Are you a mum of 5 under 5 as your name says?

Love kimx x x


----------



## mumof5under5 (Aug 21, 2006)

yes i am 5,4,3,2,1 !


----------



## *Kim* (May 5, 2002)

So why would you be interested in egg sharing? sorry but just a bit confused.

Love kImx x x


----------



## MrsRedcap (Jan 6, 2006)

Hi there,

Here is a link for you to click on http://www.fertilityfriends.co.uk/forum/index.php/topic,63787.0.html that basically explains egg sharing.
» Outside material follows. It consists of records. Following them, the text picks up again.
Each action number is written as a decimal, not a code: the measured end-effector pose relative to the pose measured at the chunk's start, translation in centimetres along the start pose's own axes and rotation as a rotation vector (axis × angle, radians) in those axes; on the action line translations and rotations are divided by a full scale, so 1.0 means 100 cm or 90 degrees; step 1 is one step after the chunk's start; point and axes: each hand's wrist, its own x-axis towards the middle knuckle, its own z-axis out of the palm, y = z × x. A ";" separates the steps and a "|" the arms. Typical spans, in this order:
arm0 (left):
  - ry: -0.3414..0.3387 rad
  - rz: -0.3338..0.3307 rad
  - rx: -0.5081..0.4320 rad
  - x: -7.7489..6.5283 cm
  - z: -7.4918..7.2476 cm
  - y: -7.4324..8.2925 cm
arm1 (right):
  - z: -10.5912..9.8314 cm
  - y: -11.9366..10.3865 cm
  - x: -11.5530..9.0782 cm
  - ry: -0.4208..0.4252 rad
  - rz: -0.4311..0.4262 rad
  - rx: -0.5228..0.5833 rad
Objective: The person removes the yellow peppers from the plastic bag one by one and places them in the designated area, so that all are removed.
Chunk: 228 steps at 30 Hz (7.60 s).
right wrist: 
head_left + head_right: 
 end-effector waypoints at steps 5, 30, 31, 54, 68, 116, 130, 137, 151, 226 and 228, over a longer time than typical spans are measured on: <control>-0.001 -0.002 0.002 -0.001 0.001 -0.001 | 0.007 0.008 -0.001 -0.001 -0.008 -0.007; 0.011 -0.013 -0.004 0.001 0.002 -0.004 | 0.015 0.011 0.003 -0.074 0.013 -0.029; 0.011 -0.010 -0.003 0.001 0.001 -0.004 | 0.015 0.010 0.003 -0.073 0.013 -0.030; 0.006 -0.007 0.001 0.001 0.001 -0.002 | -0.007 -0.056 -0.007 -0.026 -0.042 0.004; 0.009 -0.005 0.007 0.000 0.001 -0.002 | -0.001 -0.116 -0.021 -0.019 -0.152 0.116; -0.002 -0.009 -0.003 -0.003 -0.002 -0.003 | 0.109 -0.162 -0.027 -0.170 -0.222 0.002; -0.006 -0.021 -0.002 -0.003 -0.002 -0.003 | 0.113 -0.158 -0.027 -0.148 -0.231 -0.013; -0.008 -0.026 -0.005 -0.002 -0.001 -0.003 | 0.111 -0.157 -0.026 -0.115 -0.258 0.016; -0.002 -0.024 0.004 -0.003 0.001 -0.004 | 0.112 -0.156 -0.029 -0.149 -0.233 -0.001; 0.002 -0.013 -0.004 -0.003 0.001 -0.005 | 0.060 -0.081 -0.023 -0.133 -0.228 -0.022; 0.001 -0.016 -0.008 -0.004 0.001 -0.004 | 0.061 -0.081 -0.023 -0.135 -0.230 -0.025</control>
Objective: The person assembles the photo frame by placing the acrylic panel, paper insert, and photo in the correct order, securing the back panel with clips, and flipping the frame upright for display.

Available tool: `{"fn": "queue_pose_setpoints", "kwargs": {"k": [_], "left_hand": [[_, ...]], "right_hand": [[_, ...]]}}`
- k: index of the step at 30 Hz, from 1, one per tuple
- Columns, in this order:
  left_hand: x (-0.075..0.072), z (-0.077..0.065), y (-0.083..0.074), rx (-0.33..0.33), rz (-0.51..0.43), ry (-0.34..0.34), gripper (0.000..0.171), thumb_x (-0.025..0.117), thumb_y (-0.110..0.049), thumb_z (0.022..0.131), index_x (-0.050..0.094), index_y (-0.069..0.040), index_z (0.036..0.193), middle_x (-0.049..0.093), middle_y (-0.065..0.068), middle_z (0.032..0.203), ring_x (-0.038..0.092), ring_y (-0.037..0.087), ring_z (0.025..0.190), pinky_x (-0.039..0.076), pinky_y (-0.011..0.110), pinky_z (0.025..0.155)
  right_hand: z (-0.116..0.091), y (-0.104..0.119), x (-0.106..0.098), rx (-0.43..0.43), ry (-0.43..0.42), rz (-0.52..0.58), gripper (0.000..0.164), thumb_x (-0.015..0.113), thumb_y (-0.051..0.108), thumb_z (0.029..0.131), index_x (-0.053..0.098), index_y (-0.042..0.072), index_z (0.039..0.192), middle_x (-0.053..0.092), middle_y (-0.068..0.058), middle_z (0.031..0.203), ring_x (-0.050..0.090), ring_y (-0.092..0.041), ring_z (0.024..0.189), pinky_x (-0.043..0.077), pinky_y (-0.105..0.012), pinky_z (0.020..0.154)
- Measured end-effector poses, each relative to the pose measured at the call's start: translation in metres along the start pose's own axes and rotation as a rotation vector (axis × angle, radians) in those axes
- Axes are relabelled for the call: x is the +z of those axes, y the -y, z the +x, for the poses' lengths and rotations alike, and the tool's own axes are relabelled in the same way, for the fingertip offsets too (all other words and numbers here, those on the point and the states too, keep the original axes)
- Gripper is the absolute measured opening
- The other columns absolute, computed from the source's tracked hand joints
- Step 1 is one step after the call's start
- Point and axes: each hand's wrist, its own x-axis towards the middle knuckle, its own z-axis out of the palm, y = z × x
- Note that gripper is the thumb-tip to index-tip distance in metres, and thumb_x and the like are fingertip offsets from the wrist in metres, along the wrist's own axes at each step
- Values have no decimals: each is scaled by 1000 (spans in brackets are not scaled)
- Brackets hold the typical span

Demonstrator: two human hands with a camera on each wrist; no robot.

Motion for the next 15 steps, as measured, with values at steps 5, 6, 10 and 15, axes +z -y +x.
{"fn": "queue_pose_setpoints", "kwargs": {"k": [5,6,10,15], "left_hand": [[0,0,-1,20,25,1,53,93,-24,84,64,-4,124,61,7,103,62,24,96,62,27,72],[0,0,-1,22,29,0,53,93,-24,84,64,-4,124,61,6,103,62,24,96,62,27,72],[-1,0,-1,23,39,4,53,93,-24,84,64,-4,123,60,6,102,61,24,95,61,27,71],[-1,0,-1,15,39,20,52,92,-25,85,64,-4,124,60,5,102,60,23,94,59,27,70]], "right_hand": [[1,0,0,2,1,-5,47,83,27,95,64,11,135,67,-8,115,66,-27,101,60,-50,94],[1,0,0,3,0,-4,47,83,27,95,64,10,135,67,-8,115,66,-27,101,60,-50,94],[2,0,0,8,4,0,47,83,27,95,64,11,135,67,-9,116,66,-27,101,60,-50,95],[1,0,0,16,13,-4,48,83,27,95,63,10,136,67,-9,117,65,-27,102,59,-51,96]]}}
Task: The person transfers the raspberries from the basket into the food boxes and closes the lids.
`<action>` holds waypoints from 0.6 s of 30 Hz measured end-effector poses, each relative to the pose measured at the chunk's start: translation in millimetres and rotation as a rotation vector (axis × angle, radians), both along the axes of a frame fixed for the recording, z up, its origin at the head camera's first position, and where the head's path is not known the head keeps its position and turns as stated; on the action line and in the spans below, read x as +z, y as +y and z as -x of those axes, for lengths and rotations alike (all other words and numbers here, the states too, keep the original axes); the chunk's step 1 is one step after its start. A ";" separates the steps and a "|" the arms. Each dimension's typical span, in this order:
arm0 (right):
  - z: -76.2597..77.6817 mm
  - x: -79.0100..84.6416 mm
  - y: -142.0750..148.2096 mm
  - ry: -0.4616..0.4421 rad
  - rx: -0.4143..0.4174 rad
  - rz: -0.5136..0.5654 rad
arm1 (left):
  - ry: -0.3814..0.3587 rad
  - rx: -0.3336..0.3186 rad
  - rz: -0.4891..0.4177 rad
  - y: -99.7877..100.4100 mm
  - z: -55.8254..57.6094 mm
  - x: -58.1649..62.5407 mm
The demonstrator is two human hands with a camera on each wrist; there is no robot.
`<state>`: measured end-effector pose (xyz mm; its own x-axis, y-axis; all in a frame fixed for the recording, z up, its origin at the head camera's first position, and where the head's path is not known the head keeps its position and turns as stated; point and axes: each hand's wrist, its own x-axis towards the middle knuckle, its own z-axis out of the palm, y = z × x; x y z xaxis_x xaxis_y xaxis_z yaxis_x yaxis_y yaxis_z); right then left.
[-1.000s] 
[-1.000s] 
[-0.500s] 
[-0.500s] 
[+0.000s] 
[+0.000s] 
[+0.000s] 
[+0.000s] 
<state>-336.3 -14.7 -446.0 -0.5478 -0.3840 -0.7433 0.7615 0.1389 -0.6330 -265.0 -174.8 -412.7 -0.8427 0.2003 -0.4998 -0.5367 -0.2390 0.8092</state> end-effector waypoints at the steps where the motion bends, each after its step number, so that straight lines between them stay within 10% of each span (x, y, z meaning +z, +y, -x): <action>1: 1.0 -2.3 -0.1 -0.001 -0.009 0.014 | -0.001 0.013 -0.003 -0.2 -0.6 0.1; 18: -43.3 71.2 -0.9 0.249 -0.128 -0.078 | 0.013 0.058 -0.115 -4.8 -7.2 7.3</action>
and heres another for clinics that do it http://www.fertilityfriends.co.uk/forum/index.php/topic,63791.0.html

mumof5under5, what's your history? I see you have 5 children did you have problems conceiving them and having problems now to concieve? There is also the Secondary Infertility Thread you can look at too

http://www.fertilityfriends.co.uk/forum/index.php/board,44.0.html

Love

Vicki x


----------



## mumof5under5 (Aug 21, 2006)

well purely because i have had my children now and i grew up learning how hard it was to be without your own baby as my mum and dad adopted me because they couldnt have children so i really want to help people that cant for one reason or another have babies as i have been blessed with my 5 even though i lost 3 before i had them and was told i wouldnt have any so thats it reallyx


----------



## *Kim* (May 5, 2002)

Thats a lovely idea but egg sharing is when you give half of your eggs to someone having IVF and then you use the other half.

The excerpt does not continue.